Problem statement » Which lines of the entries contain the string "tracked"? Copy each of them.

Provided records »
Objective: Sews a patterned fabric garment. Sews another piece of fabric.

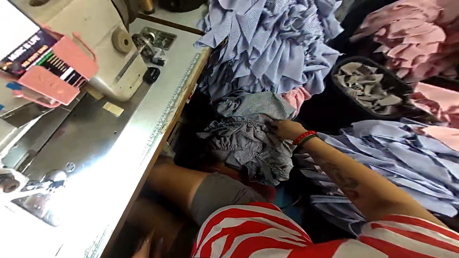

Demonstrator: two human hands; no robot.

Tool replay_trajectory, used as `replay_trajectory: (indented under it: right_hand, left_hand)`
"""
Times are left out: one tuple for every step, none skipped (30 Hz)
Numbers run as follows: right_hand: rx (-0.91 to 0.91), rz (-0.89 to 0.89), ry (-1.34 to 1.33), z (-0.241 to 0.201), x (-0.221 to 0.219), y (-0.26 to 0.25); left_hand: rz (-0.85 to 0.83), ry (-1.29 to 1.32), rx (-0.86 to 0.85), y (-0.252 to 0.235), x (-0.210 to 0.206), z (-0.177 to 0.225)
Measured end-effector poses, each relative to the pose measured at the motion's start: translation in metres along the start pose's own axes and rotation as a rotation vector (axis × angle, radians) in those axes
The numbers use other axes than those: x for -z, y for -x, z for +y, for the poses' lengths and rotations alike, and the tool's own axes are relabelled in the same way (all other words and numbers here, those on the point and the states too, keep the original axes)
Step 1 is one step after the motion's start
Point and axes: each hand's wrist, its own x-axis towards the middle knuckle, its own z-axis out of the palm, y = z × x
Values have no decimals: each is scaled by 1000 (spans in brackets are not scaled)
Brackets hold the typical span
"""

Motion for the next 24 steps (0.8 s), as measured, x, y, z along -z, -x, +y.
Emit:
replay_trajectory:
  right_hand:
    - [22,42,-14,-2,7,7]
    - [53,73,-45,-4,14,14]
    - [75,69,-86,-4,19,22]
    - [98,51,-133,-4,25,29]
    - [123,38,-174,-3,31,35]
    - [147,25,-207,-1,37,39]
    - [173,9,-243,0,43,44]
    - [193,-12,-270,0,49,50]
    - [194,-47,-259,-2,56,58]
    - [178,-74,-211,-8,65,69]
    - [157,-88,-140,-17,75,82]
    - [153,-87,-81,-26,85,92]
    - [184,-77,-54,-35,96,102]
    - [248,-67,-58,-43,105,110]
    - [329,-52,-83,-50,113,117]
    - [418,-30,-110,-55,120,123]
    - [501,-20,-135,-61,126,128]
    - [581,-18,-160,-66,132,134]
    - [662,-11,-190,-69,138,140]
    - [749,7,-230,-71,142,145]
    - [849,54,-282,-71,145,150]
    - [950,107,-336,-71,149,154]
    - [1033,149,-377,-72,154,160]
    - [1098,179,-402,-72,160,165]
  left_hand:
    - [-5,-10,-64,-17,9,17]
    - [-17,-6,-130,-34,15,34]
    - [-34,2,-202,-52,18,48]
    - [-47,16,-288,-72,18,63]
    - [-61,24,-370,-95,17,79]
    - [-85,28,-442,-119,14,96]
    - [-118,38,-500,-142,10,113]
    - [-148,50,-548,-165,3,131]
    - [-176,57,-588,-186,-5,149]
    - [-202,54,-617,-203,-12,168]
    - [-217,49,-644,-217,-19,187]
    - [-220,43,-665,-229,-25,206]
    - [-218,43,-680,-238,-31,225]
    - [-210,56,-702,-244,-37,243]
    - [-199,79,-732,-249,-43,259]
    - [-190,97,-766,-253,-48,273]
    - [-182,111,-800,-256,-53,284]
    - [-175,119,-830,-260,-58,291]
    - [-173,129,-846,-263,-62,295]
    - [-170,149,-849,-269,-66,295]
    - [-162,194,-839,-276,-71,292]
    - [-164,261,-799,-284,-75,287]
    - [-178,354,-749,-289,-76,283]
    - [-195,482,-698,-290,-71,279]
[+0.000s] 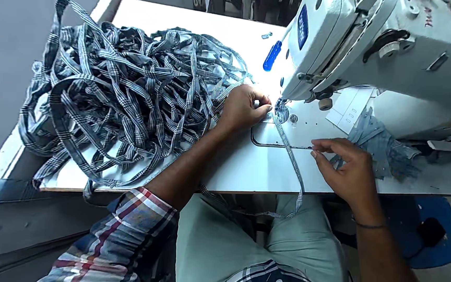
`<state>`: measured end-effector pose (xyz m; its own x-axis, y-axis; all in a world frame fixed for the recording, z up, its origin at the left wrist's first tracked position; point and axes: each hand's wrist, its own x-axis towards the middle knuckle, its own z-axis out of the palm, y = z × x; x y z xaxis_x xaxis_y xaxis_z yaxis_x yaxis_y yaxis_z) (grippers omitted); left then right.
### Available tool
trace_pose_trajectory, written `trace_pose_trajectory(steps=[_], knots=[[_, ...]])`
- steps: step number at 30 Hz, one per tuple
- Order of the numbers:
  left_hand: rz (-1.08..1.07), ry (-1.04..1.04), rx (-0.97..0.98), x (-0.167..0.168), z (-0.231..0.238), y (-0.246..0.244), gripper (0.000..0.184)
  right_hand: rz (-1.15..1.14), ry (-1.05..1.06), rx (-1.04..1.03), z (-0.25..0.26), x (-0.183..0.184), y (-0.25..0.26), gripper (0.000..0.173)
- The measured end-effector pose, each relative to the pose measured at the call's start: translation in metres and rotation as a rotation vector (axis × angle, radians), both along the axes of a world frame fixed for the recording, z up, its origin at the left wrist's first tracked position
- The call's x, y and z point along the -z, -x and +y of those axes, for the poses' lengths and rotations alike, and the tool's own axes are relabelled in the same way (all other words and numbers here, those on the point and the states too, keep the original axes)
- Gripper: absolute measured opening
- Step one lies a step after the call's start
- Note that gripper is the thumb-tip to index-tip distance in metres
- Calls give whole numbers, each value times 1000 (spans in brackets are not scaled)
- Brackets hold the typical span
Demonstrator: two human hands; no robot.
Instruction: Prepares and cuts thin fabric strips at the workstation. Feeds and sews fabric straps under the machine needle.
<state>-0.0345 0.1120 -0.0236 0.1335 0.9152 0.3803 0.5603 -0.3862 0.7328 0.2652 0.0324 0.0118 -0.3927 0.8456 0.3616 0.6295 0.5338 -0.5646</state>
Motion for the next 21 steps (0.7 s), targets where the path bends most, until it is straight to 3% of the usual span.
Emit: trace_pose_trajectory(steps=[10,16,21], knots=[[81,-14,-17,5,-1,-1,13,71,-38,31,14,21,20,21],[87,-7,-14,6,0,-2,12,97,-23,78,31,22,35,8],[105,-2,7,3,1,-1,13,115,38,133,55,21,52,8]])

Solution below »
`<state>`: measured end-effector pose (xyz m; its own x-axis, y-axis; all in a world frame fixed for the recording, z up, its origin at the left wrist's first tracked position; point and axes: each hand's wrist, its own x-axis towards the middle knuckle, its own z-axis out of the palm, y = z × x; x y z xaxis_x xaxis_y xaxis_z yaxis_x yaxis_y yaxis_z) (grippers omitted); left then right.
- The measured end-effector pose, each relative to the pose measured at the call's start: translation in metres and rotation as a rotation vector (axis × angle, radians), both along the axes of a world frame fixed for the recording, z up, its origin at the left wrist's first tracked position

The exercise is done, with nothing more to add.